Download for Windows Download for Linux Download for FreeBSD Download for Mac Manual Wiki Forum IRC Trac

Saturday, November 8, 2008

Three things that Java could learn from C++

This is a mostly off-topic rant that is being posted because I know that a good portion of our user base is composed of programmers.

Ever since I started working with Java, a few months ago, there have been many things that I have felt SHOULD be there, but aren't. Three, in particular, have always bothered me: stack building, operator overloading, and const-correctness. For the rest of this post, I will write snippets in both C++ and in Java to illustrate the differences.


1. Stack building
Creating objects on the heap is slow. Not only does it involve complex algorithms for determining WHERE to allocate the memory, but it also means that you're giving more work for the garbage collector when you're done with the object. In many situations, you will have to allocate many small temporary objects and then never use them again. Stack building makes this much faster, not to mention EASIER. Since Java lacks this feature, you are forced to use annoying workarounds (such as keeping pools of objects) if performance becomes critical.

C++:

bool isNormalPointingAt(Vector3f a,Vector3f b, Vector3f dir) {
    return (a.cross(b).dot(dir) > 0);
}

Java:
boolean isNormalPointingAt(Vector3f a,Vector3f b, Vector3f dir) {
    Vector3f normal = new Vector3f();
    normal.cross(a,b);
    return (normal.dot(dir) > 0);
}

In the above C++ example, the result of a.cross(b) is stored in a temporary variable in the stack, which is then dot()ed with dir. This could be done in Java if every such method allocated a new instance, but that would quickly become prohibitively slow.


2. Operator Overloading
This is a hotly debated topic. Many people insist that operator overloading can lead to unreadable code, if you start overloading operators to perform things that are illogical - but the same is true for method names, you can have an "add()" method that performs a multiplication.
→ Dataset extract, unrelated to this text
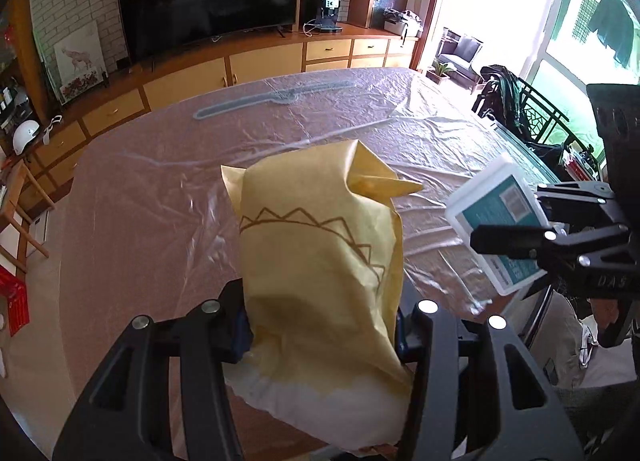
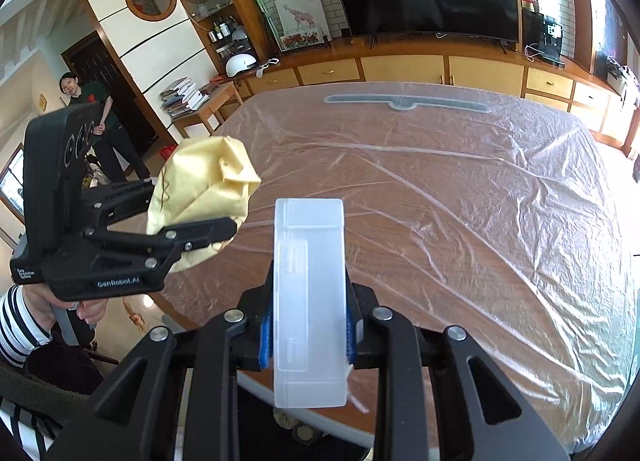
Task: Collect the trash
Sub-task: 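Carry the white plastic box and cream bag with both tools over the black bin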
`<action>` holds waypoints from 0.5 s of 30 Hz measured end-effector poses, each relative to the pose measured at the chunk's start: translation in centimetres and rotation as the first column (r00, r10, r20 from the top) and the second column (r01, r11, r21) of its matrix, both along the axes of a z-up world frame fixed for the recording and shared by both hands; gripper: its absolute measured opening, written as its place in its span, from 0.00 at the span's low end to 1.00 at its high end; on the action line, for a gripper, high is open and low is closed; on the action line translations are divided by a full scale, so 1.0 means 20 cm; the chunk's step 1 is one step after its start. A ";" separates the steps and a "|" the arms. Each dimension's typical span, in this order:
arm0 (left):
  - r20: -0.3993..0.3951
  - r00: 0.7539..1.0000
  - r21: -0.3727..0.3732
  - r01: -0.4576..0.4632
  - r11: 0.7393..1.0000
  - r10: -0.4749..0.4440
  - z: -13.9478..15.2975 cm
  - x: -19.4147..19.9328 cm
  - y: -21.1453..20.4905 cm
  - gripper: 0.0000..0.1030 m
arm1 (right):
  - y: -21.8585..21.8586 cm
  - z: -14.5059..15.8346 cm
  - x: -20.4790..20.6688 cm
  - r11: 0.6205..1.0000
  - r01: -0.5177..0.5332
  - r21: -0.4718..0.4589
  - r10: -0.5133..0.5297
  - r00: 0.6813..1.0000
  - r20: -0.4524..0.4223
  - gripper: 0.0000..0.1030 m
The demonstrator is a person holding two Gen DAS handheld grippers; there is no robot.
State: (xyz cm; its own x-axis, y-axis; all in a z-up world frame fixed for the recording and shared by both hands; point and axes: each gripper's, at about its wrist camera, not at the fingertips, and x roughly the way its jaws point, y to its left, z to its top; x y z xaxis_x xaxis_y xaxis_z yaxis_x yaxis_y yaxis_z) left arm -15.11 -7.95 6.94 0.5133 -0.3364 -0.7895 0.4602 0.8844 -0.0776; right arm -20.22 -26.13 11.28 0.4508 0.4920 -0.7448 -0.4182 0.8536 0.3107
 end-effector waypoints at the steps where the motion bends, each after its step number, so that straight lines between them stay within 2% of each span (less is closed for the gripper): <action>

However, especially when working with mathematical vectors, operator overloading makes your code way easier to understand. Bellow is a method that, given 4 control points and a "t" parameter in the range [0,1], finds the corresponding point along a cubic B├ęzier curve:

C++:
Vector3f getBezierCubicPoint(Vector3f a, Vector3f b,
        Vector3f c, Vector3f d, float t) {
    float u = 1-t;
    return (u*u*u)*a + (u*u*t)*b + (u*t*t)*c + (t*t*t)*d;
}

Java:
Vector3f getBezierCubicPoint(Vector3f a, Vector3f b,
        Vector3f c, Vector3f d, float t) {
    float u = 1-t;
    Vector3f result = new Vector3f();
    Vector3f tmp = new Vector3f();
    tmp.scale(u*u*u, a);
    result.add(tmp);
    tmp.scale(u*u*t, b);
    result.add(tmp);
    tmp.scale(u*t*t, c);
    result.add(tmp);
    tmp.scale(t*t*t, d);
    result.add(tmp);
    return result;
}


<sarcasm>Yeah, operator overloading really made that code a lot harder to read...</sarcasm> Operator overloading is a tool. It can be very useful, as the example above demonstrates. I don't think that the language designers should remove that power from their users just because some won't know how to use it wisely.


3. Const-correctness
This one is possibly even more infuriating than the above two points, because it makes proper encapsulation of data much more complicated (not to mention slower). Consider this class in C++ and Java:


C++:
class Body {
public:
    const Vector3f& getPosition() const {
        return position;
    }
    void setPosition(const Vector3f& pos) {
        position = pos;
    }

private:
    Vector3f position;
};

Java:
public class Body {
    public Vector3f getPosition() {
        return position;
    }
    public void setPosition(Vector3f pos) {
        position = pos;
    }
    private Vector3f position = new Vector3f();
}

What's wrong with the above example? Here, let me illustrate it with some code:

C++:
Body body;
body.getPosition().x = 5.0f; // compile error

Java:
Body body = new Body();
body.getPosition().x = 5.0f; // works

Basically, Java allows you to modify an object's private member without using its "set" method! There is no way to declare that a given object is "read-only" (final only means that the reference can't be reassigned), so you can't prevent that code from working. If you really must be sure that position can't be modified like that, then you have to change your Java class to this:

Java:
public class Body {
    public Vector3f getPosition() {
        return (Vector3f)position.clone();
    }
    public void setPosition(Vector3f pos) {
        position = (Vector3f)pos.clone();
    }
    private Vector3f position = new Vector3f();
}

In other words, you're now returning a full copy of the object. There are two major problems with this: First, the previous code STILL COMPILES. Since the user will have no way to tell if he's getting the actual position or a copy of it (unless he enters the original source or look in the documentation), he might try to modify the position that he got, and then be surprised that it doesn't work. The second problem is that returning an entire copy might be SLOW. What if, instead of a vector, it was an image? And what if it was accessed many times per second? This could quickly become impossibly slow. Java offers no solution for this problem.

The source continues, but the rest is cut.